Following the defeat in a war with Poland, Ukrainian Galician Army crossed the Zbruch river, which allowed to increase the size of UPR forces. At the end of July, the joint forces of Ukrainian People's Army and Ukrainian Galician army began an offensive with goal of capturing Kiev, which at the time was held by Bolsheviks. In order to establish a naval link for the supply of munitions, the leadership of Ukrainian People's Republic planned another offensive with the aim of capturing Odesa, with Vapniarka being an important railway node on the route towards the port city.

==Opposing forces==
===Ukrainian army===
Units of the Ukrainian People's Army participating in the battle were subordinated to the 3rd Rifle Division headed by former tsarist army colonel Oleksandr Udovychenko. Udovychenko's force was an amalgam of various preceding formations, including World War I veterans from the Bluecoat Division. The division consisted of a little more than 3,000 soldiers, and suffered from a lack of cavalry forces and artillery, as well as general scarcity of weapons. The problem with munition supplies was solved with the help of equipment captured from the enemy; trophies taken from the Red Army included armoured cars and even several armoured trains.

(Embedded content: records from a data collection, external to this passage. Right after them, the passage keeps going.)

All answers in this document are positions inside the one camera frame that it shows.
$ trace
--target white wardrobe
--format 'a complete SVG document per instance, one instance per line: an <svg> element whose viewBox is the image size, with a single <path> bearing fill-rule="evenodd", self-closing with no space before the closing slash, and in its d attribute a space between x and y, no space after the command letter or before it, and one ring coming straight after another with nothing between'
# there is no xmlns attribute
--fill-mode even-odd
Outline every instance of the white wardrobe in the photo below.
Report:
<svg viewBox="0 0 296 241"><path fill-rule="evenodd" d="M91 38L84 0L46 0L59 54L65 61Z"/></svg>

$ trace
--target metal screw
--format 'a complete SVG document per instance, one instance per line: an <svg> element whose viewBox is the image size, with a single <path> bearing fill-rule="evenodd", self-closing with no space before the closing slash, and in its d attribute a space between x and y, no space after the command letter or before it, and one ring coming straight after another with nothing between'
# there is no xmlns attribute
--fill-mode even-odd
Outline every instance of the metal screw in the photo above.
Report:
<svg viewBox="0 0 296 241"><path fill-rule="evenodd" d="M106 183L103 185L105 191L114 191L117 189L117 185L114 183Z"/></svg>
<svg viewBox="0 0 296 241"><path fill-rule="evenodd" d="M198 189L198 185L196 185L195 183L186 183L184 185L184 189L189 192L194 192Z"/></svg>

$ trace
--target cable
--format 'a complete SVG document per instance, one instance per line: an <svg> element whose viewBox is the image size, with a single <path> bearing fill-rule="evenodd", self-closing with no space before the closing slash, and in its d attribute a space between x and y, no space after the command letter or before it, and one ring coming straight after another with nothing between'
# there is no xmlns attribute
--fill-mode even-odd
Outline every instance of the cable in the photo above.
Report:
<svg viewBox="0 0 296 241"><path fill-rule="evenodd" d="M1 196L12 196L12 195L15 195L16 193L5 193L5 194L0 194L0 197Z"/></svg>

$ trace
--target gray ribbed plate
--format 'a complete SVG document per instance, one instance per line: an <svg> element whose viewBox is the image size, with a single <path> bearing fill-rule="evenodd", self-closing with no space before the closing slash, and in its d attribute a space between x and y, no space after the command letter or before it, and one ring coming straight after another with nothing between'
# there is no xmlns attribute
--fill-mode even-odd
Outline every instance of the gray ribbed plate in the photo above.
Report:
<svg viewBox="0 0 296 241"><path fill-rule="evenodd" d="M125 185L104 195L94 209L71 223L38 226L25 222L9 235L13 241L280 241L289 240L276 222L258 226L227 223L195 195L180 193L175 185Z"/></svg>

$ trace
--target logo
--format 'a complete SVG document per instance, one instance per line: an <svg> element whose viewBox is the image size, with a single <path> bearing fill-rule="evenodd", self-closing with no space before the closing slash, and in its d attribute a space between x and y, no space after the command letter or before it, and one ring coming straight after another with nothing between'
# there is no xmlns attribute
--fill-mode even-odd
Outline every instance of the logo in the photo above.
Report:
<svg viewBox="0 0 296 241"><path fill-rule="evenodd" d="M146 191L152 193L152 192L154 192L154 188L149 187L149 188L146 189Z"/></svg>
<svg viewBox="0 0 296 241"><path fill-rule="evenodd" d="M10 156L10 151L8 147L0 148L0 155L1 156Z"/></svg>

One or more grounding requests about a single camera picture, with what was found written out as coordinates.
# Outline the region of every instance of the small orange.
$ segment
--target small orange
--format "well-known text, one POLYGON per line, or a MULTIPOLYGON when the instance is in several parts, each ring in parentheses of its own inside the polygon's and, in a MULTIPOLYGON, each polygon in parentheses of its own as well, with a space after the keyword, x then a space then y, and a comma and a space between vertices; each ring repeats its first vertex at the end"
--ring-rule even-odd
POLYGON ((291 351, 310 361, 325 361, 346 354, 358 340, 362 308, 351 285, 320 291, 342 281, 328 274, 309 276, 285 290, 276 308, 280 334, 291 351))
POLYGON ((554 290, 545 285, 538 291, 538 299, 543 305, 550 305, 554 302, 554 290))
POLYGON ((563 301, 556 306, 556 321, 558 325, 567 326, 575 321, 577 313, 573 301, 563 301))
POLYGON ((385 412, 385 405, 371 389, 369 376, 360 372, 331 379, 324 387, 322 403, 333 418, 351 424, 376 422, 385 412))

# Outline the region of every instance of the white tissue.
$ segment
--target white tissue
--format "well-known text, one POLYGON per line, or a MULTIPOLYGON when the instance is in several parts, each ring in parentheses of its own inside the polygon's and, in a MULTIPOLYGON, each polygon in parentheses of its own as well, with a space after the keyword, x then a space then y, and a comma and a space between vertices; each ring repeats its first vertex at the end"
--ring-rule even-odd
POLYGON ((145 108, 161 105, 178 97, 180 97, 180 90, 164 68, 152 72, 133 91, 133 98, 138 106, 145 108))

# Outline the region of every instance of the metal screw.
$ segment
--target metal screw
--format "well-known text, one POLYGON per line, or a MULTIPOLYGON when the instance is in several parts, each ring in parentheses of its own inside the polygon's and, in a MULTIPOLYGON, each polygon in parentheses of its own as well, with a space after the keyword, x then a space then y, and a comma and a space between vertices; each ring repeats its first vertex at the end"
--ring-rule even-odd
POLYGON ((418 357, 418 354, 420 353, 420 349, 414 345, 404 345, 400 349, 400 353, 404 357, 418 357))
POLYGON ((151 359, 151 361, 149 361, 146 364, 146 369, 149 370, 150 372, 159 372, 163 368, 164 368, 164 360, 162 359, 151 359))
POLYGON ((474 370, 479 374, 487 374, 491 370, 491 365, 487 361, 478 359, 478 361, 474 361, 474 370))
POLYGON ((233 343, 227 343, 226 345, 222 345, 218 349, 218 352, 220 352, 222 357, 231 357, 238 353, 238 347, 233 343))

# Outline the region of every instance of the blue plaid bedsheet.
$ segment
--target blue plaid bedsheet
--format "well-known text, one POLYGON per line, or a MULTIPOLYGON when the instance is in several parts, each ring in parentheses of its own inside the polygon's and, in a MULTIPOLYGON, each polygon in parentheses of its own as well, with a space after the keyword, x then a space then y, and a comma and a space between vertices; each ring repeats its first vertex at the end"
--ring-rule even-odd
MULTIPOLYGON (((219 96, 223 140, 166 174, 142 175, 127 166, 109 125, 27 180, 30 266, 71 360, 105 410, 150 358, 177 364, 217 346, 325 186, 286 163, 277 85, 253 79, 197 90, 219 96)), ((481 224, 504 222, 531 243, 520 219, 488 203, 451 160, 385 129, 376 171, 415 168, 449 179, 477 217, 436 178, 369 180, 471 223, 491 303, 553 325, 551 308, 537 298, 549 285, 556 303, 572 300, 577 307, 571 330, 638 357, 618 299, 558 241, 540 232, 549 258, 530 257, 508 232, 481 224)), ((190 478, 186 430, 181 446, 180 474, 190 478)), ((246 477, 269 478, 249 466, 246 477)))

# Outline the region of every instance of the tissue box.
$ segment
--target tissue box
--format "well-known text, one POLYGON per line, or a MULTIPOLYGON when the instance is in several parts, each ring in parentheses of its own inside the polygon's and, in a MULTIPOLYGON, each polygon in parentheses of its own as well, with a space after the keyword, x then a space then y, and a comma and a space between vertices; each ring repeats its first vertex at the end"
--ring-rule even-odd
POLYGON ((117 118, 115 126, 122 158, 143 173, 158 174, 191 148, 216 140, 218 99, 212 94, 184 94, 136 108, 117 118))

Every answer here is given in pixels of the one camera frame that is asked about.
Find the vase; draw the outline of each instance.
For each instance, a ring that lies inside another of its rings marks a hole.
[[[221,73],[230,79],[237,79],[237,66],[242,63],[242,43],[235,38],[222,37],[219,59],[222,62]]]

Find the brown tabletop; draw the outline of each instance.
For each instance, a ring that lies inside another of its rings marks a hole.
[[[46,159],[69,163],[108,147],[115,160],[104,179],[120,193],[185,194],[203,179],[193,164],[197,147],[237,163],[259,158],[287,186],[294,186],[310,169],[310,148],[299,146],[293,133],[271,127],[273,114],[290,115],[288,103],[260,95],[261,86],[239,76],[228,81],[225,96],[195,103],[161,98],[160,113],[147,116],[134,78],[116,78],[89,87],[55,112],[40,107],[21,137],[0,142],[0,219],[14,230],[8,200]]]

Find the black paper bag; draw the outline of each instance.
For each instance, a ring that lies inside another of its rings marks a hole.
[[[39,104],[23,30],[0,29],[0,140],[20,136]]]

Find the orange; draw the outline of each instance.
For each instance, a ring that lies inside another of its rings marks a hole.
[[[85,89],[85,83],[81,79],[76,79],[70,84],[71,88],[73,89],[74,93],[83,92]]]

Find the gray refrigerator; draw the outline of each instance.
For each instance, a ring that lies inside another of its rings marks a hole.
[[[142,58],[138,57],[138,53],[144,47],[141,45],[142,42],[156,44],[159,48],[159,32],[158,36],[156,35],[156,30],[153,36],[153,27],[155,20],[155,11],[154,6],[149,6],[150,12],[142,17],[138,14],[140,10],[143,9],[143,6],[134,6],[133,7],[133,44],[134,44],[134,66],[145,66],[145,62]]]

Simultaneously with Udovychenko's offensive actions, a group of Ukrainian forces led by Tiutiunnyk and Bozhko attempted to dislodge Bolshevik troops from Zhmerynka.

===Red Army===
The area of Vapniarka was defended by the 45th Division under command of Iona Yakir, as well as several other units, including the 54th Regiment named after Vladimir Lenin led by notable Odesa gangster Mishka Yaponchik. The Red Army forces were well-supplied and had support of several armoured trains. Their total strength was over 10,000 soldiers.

== Battle ==
===Prelude===
In order to approach Vapniarka, on 16-17 July elements of the Ukrainian 8th Black Sea Regiment under command of colonel Tsarenko advanced on Red Army positions near Komarhorod. After establishing control over the village, Ukrainian troops started advancing towards Vapniarka, aiming to surround the numerically superior enemy force from three sides. On 17 July the 7th Bluecoat Regiment captured the village of Vapniarka, and on the next day established control over Kyslytske. However, the Reds eventually reestablished control over the latter settlement, attacking its civilians for alleged support of the Ukrainian side. The 8th Black Sea Regiment, meanwhile, advanced towards Antopil, and was able to capture the village after receiving support of the Bluecoats several days later.

On 22 of July, Ukrainian forces began a new offensive, as a result of which, Vapniarka and the neighbouring settlements of Tomashpil and Komarhorod were captured. However, the Bolsheviks counterattacked and recaptured the station.

===Fighting for Vapniarka station===
On 26 of July, Ukrainians captured the villages of Tsapivka and Kolodianka, while continuing their advance towards Vapniarka. Despite the fact that Bolshevik forces managed to temporarily halt the Ukrainian offensive, on the same day Ukrainian 7th Blue regiment captured Vapniarka station with a bold attack. During the next days, the station changed hands several times.

A key event in the battle was the Ukrainian capture of Verbova on 26 July. Left unguarded by the Bolsheviks, the village lay on a railway line to Kryzhopil, which was used to transfer Red Army units to Vapniarka. At 17:00 on the same day, Ukrainian command ordered to destroy the railway. Simultaneously, the Bluecoats started an attack on Vapniarka from the southwest, supported by an improvised armoured train created by putting a simple cannon on a railway platform. This action resulted in panic among the Bolsheviks, leading to their retreat from the station.

On the night of 27-28 of July, the Reds began a counterattack, which forced the UPA to retreat. However, on the morning of the same day the station was again recaptured by the Ukrainians. Further Bolshevik attacks on the station continued until July 31 and were unsuccessful.

== Aftermath ==
The victory at Vapniarka was a great success for the Ukrainian army, as it managed to significantly defeat the 45th Rifle division and capture the station, which was a strategically important point of the Ukrainian summer campaign. The 3rd Ukrainian division got its nickname "Iron Division" after the capture of Vapniarka due to their bravery that was shown during the battle.